The massive volume of messages we all have received about COVID-19 led the World Health Organization to coin the term “infodemic”: too much information, including false or misleading messages, in digital and physical environments during a disease outbreak. Though academics will be studying the toll of this misinformation for many years to come, we know it has been massive.
One way the National Institutes of Health is addressing the infodemic is through a nationwide initiative called the Community Engagement Alliance against COVID-19 Disparities or CEAL. The goal is to provide trustworthy, science-based information through active community engagement and outreach to those hardest- hit by the pandemic.

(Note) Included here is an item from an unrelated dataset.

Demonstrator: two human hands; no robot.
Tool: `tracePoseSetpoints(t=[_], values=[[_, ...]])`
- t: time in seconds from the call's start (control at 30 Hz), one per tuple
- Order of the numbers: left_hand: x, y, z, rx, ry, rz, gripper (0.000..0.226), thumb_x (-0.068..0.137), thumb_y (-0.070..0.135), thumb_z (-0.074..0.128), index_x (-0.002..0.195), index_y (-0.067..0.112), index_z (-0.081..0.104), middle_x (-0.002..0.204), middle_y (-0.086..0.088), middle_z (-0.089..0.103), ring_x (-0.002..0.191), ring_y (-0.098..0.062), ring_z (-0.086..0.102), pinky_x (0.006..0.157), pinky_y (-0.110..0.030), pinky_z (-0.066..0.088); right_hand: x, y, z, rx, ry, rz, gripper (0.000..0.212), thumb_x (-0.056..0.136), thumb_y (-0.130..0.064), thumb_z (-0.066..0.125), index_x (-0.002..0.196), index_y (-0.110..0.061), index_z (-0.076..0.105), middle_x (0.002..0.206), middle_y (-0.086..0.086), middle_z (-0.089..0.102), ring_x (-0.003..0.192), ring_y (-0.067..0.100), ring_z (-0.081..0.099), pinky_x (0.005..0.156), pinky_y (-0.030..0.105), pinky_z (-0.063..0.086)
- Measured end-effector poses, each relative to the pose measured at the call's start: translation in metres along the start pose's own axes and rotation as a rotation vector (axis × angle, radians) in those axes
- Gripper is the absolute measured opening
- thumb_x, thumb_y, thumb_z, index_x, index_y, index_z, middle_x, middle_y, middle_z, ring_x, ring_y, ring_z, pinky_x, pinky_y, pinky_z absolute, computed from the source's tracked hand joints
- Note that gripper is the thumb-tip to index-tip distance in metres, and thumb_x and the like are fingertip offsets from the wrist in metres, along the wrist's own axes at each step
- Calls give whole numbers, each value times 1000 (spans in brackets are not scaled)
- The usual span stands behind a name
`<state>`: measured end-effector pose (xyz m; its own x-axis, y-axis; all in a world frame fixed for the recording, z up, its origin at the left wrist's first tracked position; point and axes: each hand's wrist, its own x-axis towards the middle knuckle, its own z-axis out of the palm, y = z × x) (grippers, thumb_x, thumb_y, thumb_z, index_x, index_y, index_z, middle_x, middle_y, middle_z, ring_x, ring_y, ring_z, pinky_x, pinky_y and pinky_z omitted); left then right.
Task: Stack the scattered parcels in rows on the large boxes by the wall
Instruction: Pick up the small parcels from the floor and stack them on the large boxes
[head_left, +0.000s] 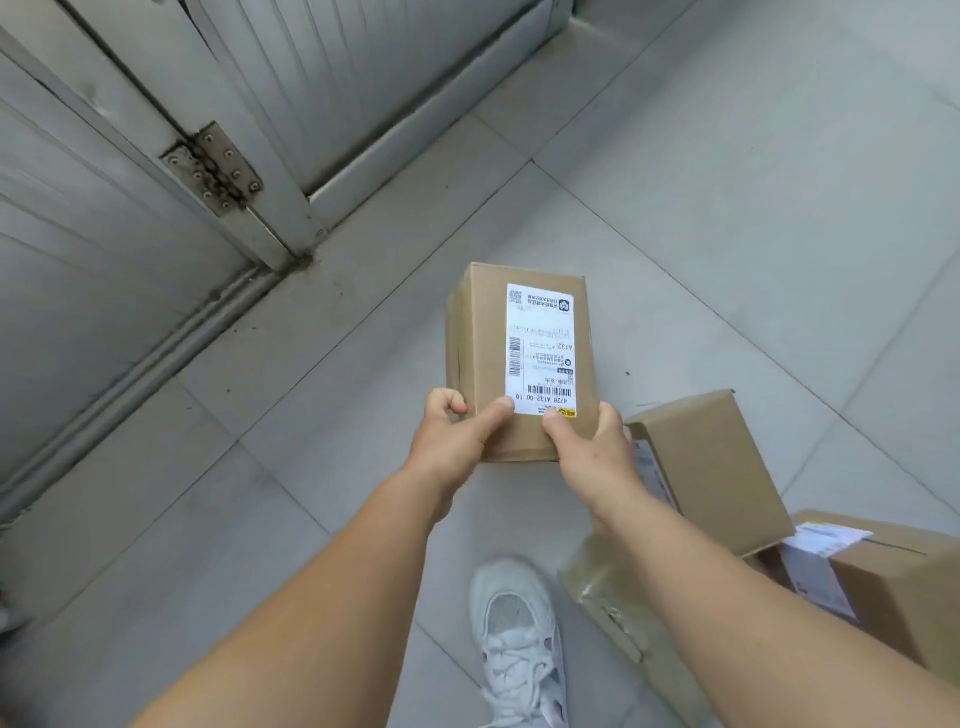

Having obtained a CEAL grant for Colorado, Donald Nease, MD, local researchers and community partners through the Colorado Clinical and Translational Sciences Institute (CCTSI) have been working in communities across the state to develop accurate, homegrown and relevant messages about COVID-19 treatments and vaccines. The results have been attention-getting, visually exciting, diverse and engaging.
“The San Luis Valley group I worked with is printing a kid’s coloring book--Superhero’s Guidebook or Guia de Superheroes,” says Dr. Nease, principal investigator of the Colorado CEAL (CO-CEAL) project and a professor of Family Medicine in the University of Colorado School of Medicine. “The book has English on one page. Spanish on the facing page. The group is really creative. We wanted this to show a variety of ways kids can stay safe, not just with vaccines.”
Elementary school-aged kids in the San Luis Valley received the books with a box of crayons before school let out this spring.
The following communities participated in the CO-CEAL project:
- American Indian – Metro Denver
- Rural Black Immigrant – Morgan & Weld counties
- Rural Hispanic/Latino - San Luis Valley
- Urban Black – Metro Denver
- Urban Latino – Metro Denver and Pueblo
Each community worked with researchers and individuals called “community connectors” to choose the topics they wished to address and the way they wanted to do so. Some groups created a video, and others developed posters and stickers. One community developed graphics and messages they shared on bus benches, bus stops and the sides of city buses.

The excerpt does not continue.